The lack of a lesbian bar in Los Angeles, America’s second-largest city, is a big, flashing warning sign. Enter the Fingerjoint.

On a recent summer evening, a woman-dominated crowd was gathered at the Institute of Contemporary Art in Los Angeles, whose bright yellow facade beams across from a Greyhound Bus depot. The occasion: a happy hour sponsored by the Women’s Center for Creative Work, a feminist workspace and gallery. Guests toured the museum after hours and browsed the boutique Days LA, whose spiral table held lucite jewelry, flower essence sprays, and a palm-sized brass sculpture of an especially beautiful freeway interchange.

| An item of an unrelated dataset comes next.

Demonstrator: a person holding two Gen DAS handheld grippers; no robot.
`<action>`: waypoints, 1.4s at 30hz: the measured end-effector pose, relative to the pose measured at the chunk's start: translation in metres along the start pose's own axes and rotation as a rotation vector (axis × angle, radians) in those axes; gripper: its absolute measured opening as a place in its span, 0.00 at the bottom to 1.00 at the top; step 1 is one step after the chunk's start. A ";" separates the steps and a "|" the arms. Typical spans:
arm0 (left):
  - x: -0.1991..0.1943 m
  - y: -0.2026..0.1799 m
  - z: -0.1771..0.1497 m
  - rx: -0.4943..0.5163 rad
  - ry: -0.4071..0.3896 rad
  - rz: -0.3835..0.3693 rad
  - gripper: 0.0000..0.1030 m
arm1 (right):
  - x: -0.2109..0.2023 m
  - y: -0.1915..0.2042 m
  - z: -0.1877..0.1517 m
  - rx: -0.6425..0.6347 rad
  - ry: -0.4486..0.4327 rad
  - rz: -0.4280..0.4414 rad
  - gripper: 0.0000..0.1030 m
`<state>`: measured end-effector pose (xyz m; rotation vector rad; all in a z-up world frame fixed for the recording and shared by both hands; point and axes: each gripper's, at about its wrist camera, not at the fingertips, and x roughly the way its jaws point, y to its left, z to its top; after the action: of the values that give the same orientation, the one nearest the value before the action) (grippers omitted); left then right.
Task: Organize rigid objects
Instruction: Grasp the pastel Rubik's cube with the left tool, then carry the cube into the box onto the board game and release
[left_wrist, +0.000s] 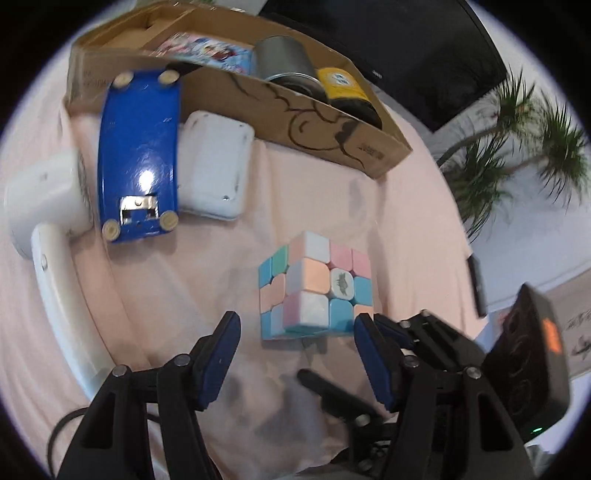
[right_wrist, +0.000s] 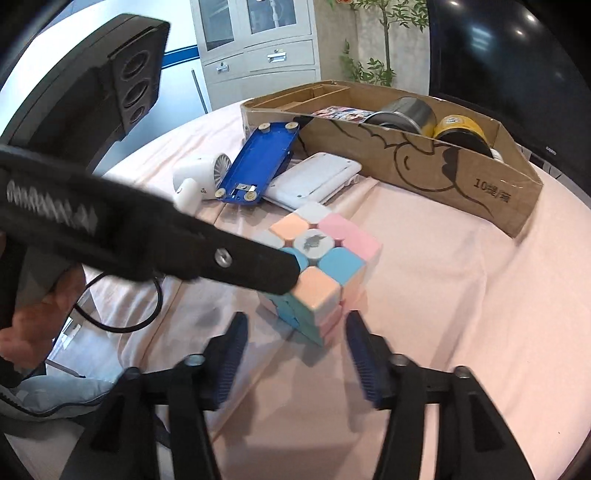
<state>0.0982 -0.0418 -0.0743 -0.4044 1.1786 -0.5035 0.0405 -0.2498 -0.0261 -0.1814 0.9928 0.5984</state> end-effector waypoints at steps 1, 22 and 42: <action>0.002 0.003 0.001 -0.015 0.000 -0.022 0.57 | 0.005 0.002 0.002 -0.003 0.005 -0.001 0.58; -0.091 -0.033 0.087 0.245 -0.276 0.145 0.48 | -0.004 0.018 0.135 -0.099 -0.214 -0.049 0.49; -0.053 0.083 0.191 0.152 -0.164 0.165 0.43 | 0.163 -0.014 0.256 0.046 -0.041 0.069 0.49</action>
<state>0.2760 0.0637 -0.0153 -0.2110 0.9983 -0.4060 0.3009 -0.0938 -0.0234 -0.0941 0.9750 0.6389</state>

The crowd, wearing silver Oxfords and linen blazers and rainbow hoop earrings and so many different kinds of overalls, clustered at the bar, which was capped by a marble table shaped like a gnarled hand flipping the bird. Bartender Danielle Gavaldon mixed peach mules and mezcal margaritas in gleaming gold barware. Gavaldon’s business partner, Lauren Amador, worked the room, handing out coasters and matchbooks emblazoned with the name of their project, the Fingerjoint. It is the only lesbian bar in Los Angeles. And it’s a pop-up. That’s right: The lone lesbian bar in the second-largest city in America isn’t a historic, beloved dive or a new space in an emerging queer neighborhood. It isn’t anywhere at all, yet.

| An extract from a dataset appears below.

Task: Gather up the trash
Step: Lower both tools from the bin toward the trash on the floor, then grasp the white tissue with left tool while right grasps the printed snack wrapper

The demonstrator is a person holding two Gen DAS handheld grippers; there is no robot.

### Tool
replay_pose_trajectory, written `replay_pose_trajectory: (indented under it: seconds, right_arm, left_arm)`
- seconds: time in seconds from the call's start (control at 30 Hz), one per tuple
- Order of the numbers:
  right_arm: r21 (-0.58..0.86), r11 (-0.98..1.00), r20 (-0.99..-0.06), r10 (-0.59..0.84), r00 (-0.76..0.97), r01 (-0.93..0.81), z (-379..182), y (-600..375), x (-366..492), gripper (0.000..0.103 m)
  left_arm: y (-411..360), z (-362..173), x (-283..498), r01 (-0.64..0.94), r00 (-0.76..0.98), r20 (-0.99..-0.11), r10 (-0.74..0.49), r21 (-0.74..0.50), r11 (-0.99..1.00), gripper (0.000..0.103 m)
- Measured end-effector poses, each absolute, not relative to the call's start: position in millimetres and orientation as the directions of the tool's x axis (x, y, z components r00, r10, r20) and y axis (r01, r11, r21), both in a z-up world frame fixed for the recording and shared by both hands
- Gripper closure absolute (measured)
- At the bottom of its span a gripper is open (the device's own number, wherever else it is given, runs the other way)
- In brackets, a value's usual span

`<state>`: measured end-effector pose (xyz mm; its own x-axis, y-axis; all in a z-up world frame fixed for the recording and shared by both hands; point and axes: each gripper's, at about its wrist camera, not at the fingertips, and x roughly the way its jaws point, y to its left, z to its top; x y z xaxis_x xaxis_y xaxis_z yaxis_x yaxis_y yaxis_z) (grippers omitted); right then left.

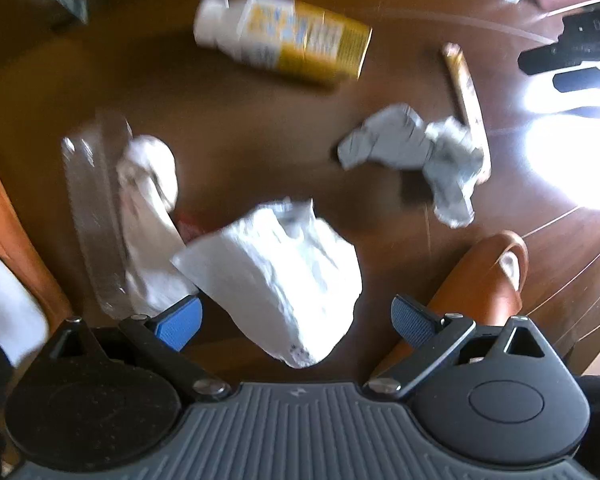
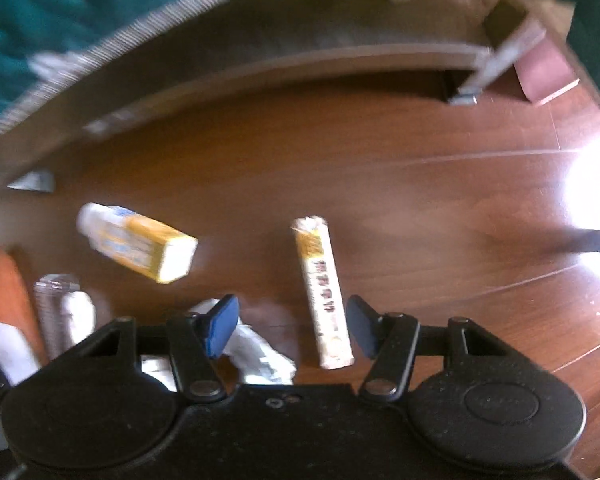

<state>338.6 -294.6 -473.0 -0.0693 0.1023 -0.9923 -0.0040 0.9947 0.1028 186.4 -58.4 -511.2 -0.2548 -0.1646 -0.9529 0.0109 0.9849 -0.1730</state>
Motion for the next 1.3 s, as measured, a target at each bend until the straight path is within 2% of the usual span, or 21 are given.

The crowd was the kind you see at a lot of Los Angeles arts events, but queerer and less gender conforming. Conversation buzzed and enthusiastic hand gestures were performed like a dance; the room vibed with connection. It was a queer LA I knew and occasionally felt a part of. Amador, a couple coasters still clutched in her hand, marveled at the crowd. That night, one attendee said to her, “This is exactly what I’ve been looking for.”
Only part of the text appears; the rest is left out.